High-Fidelity And Complex Test Data Generation For Google SQL Code Generation Services

The demand for high-fidelity test data is paramount in industrial settings where access to production data is largely restricted. Traditional data generation methods often fall short, struggling with low-fidelity and the ability to model complex data structures and semantic relationships that are critical for testing complex SQL code generation services like Natural Language to SQL (NL2SQL). In this paper, we address the critical need for generating syntactically correct and semantically relevant high-fidelity mock data for complex data structures that includes columns with nested structures that we frequently encounter in Google workloads. We highlight the limitations of existing approaches used in production, particularly their inability to handle large and complex data structures, as well as the lack of semantically coherent test data that lead to limited test coverage. We demonstrate that by leveraging Large Language Models (LLMs) and incorporating strategic pre- and post-processing steps, we can generate syntactically correct and semantically relevant high-fidelity test data that adheres to complex structural constraints and maintains semantic integrity to the SQL test targets (queries/functions). This approach supports comprehensive testing of complex SQL queries involving joins, aggregations, and even deeply nested subqueries, ensuring robust evaluation of SQL code generation services, like NL2SQL and SQL Code Assistant. Our results demonstrate the practical utility of an LLM (\textit{Gemini}) based test data generation for industrial SQL code generation services where generating high-fidelity test data is essential due to the frequent unavailability and inaccessibility of production datasets for testing.

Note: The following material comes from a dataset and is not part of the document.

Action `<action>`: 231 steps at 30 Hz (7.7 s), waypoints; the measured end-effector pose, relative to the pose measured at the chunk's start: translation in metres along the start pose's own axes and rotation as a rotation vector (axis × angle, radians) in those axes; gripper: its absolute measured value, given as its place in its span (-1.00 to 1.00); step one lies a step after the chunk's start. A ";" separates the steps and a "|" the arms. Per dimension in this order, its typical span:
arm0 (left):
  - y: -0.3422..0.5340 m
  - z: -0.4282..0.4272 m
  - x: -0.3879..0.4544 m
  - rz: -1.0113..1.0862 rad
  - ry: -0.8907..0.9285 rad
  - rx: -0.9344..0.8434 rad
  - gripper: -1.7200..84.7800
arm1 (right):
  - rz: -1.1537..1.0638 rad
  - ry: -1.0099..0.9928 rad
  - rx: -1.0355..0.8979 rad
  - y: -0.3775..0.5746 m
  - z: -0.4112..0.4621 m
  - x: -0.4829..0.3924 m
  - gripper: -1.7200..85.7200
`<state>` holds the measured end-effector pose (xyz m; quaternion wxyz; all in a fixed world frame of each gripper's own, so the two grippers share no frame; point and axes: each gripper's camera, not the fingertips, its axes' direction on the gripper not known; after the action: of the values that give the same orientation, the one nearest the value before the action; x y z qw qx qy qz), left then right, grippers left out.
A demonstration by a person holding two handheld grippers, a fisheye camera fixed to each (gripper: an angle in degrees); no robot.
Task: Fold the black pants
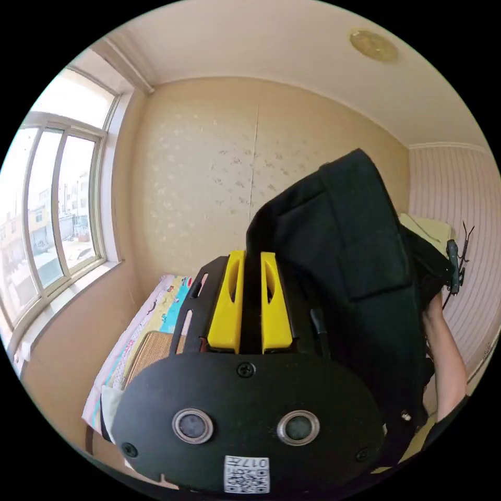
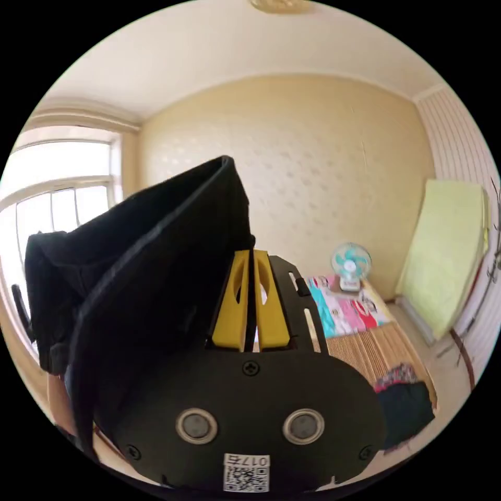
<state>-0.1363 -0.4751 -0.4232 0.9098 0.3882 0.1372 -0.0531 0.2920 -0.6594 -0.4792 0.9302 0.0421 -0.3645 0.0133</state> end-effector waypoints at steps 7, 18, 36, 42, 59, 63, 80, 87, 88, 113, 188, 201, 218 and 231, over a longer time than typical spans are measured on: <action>0.228 0.153 -0.079 0.055 0.152 -0.264 -0.82 | -0.188 -0.283 -0.061 0.149 0.145 0.043 -0.89; 0.669 0.216 -0.178 -0.176 0.030 -0.898 -0.70 | -0.107 -0.165 -0.613 0.534 0.235 0.183 -0.78; 0.673 0.013 -0.253 -0.484 -0.006 -0.707 -0.77 | 0.195 -0.203 -0.761 0.640 0.185 0.248 -0.70; 0.627 0.032 -0.180 -0.393 0.480 -0.715 -0.72 | 0.211 -0.339 -0.858 0.667 0.185 0.253 -0.89; 0.587 0.115 -0.060 -0.296 0.891 -0.992 -0.97 | -0.321 -0.820 -0.874 0.575 0.183 0.099 -0.85; 0.576 0.099 -0.076 -0.366 0.888 -0.940 -0.97 | -0.086 -0.524 -0.795 0.481 0.297 0.137 -0.64; 0.507 -0.012 -0.329 -0.623 0.726 -0.588 -0.95 | -0.294 -0.151 -0.436 0.409 0.450 -0.232 -0.88; 0.543 -0.054 -0.452 -0.671 0.331 -0.793 -0.73 | -0.285 -0.386 -0.601 0.489 0.446 -0.278 -0.77; 0.546 -0.056 -0.465 -0.673 0.307 -0.775 -0.70 | -0.275 -0.367 -0.611 0.501 0.439 -0.269 -0.76; 0.623 0.070 -0.251 -0.529 0.823 -1.206 -0.79 | -0.109 -0.473 -0.901 0.727 0.177 0.053 -0.88; 0.635 0.013 -0.226 -0.558 0.835 -0.791 -0.91 | 0.259 -1.141 -0.850 0.674 0.185 0.227 -0.87; 0.317 -0.207 -0.214 -0.097 1.261 0.196 -0.95 | -0.330 -1.563 0.071 0.404 -0.124 0.196 -0.91; 0.265 0.046 -0.201 -0.159 0.823 -0.227 -0.89 | -0.168 -0.906 -0.082 0.302 0.057 0.165 -0.91; 0.627 0.115 -0.245 -0.392 0.618 -0.788 -0.71 | 0.177 -0.701 -0.765 0.677 0.160 0.259 -0.70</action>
<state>-0.2192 -0.1255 0.1580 0.8768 -0.0179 0.4780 -0.0495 0.3362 -0.0006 -0.1401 0.6965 -0.3296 -0.6348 -0.0572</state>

翻译：在工业环境中，由于生产数据的访问受到严格限制，对高保真测试数据的需求至关重要。传统的数据生成方法往往存在不足，难以实现高保真度，且无法有效建模复杂数据结构和语义关系，而这些对于测试诸如自然语言转SQL（NL2SQL）等复杂SQL代码生成服务至关重要。本文针对为复杂数据结构生成语法正确且语义相关的高保真模拟数据这一关键需求展开研究，这些复杂数据结构包含我们在谷歌工作负载中经常遇到的具有嵌套结构的列。我们重点指出了生产环境中现有方法的局限性，特别是其处理大型复杂数据结构的能力不足，以及缺乏语义连贯的测试数据，从而导致测试覆盖率有限。我们证明，通过利用大型语言模型（LLMs）并结合策略性的预处理和后处理步骤，我们能够生成语法正确且语义相关的高保真测试数据，这些数据遵循复杂的结构约束，并保持与SQL测试目标（查询/函数）的语义完整性。该方法支持对涉及连接、聚合甚至深度嵌套子查询的复杂SQL查询进行全面测试，从而确保对NL2SQL和SQL代码助手等SQL代码生成服务进行稳健评估。我们的结果证明了基于LLM（\textit{Gemini}）的测试数据生成对于工业SQL代码生成服务的实际效用，在这些服务中，由于生产数据集经常无法用于测试或难以获取，生成高保真测试数据至关重要。